The lines to copy are those in the listing that hold the word "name".

DATASET SECTION:
━━━━━━━━━━━━━━━━

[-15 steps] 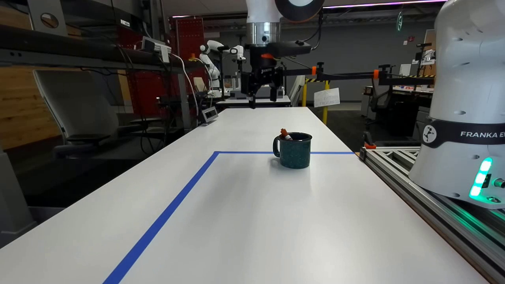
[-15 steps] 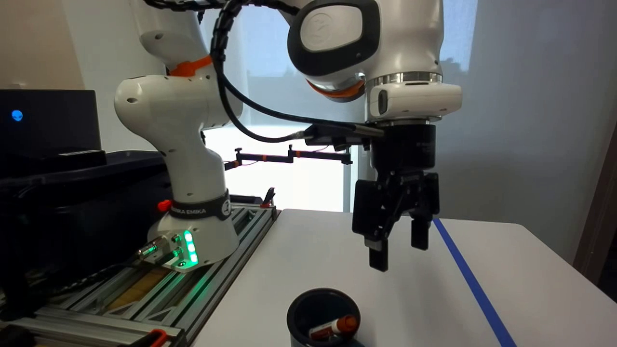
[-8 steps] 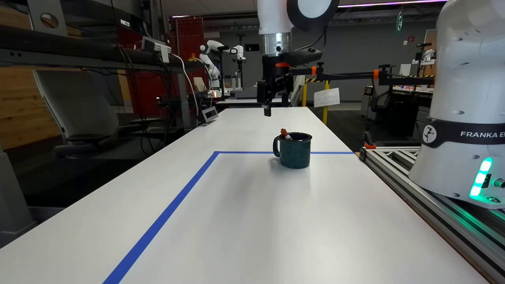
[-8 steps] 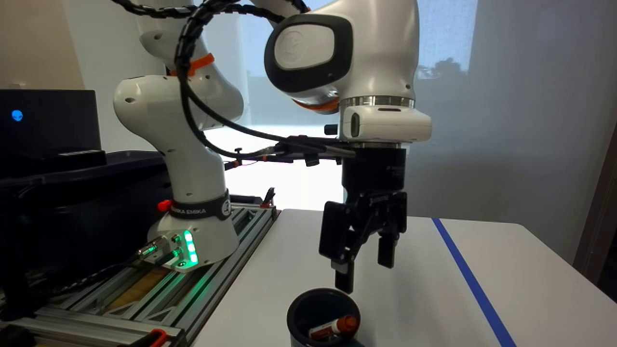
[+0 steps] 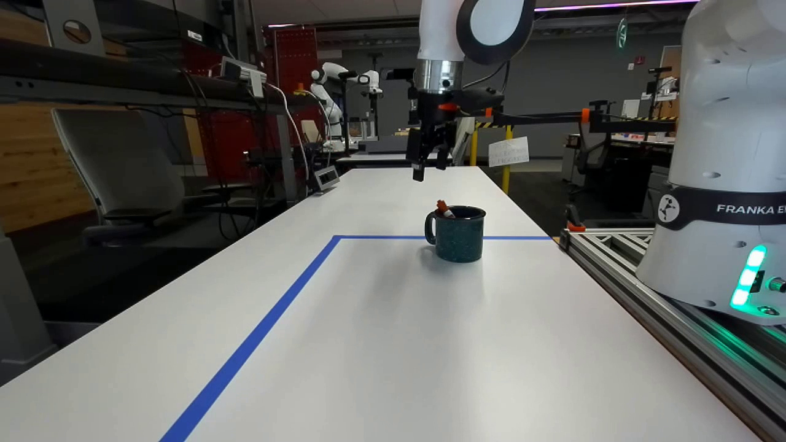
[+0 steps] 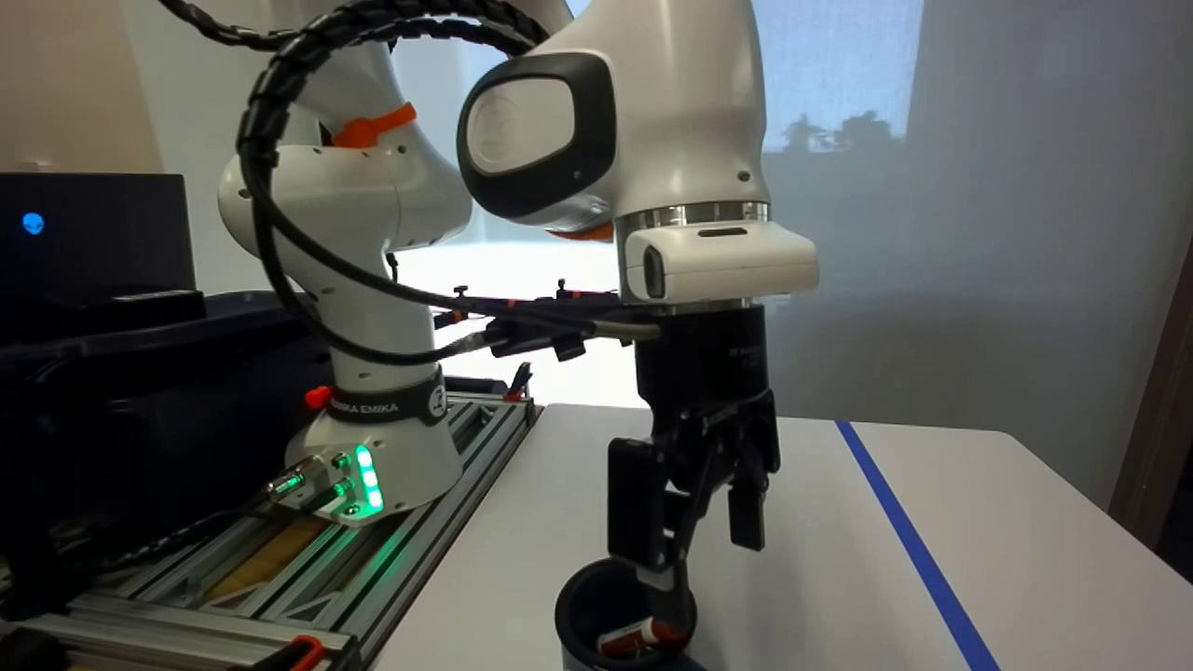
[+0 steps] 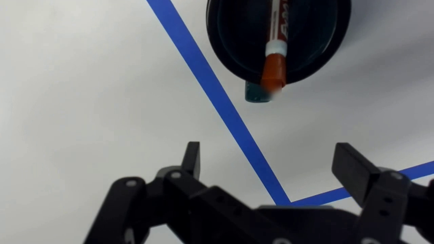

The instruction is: Put the marker on the table

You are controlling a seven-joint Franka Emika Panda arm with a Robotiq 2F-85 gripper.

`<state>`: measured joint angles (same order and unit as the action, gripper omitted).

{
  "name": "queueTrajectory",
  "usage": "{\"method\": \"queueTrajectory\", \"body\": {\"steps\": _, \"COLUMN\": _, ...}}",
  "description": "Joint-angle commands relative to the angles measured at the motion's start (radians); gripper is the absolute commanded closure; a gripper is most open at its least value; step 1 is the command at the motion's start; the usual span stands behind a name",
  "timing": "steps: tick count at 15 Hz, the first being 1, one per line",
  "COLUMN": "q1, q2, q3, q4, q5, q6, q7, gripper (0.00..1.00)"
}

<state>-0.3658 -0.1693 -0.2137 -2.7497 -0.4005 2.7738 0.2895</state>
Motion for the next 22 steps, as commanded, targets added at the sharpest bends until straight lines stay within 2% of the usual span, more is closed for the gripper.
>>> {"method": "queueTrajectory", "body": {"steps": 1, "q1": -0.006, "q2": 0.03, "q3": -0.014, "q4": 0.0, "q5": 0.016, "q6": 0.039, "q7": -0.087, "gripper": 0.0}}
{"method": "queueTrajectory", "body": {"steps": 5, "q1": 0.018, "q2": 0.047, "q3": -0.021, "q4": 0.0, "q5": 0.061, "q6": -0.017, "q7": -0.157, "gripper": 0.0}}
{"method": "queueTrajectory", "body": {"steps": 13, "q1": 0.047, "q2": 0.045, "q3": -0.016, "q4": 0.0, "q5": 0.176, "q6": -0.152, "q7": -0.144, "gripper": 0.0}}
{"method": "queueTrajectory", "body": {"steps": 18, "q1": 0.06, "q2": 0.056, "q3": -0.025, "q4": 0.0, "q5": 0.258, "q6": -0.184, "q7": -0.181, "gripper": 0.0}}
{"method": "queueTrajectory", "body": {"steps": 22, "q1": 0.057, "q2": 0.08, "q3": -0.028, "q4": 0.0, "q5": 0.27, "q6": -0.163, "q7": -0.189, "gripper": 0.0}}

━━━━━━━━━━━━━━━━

SOLVED PROBLEM:
  "name": "queueTrajectory",
  "description": "Joint-angle commands relative to the angles measured at the motion's start (radians); gripper is the absolute commanded closure; a gripper is most open at its least value; step 1 is the command at the motion's start; the usual span stands behind a name",

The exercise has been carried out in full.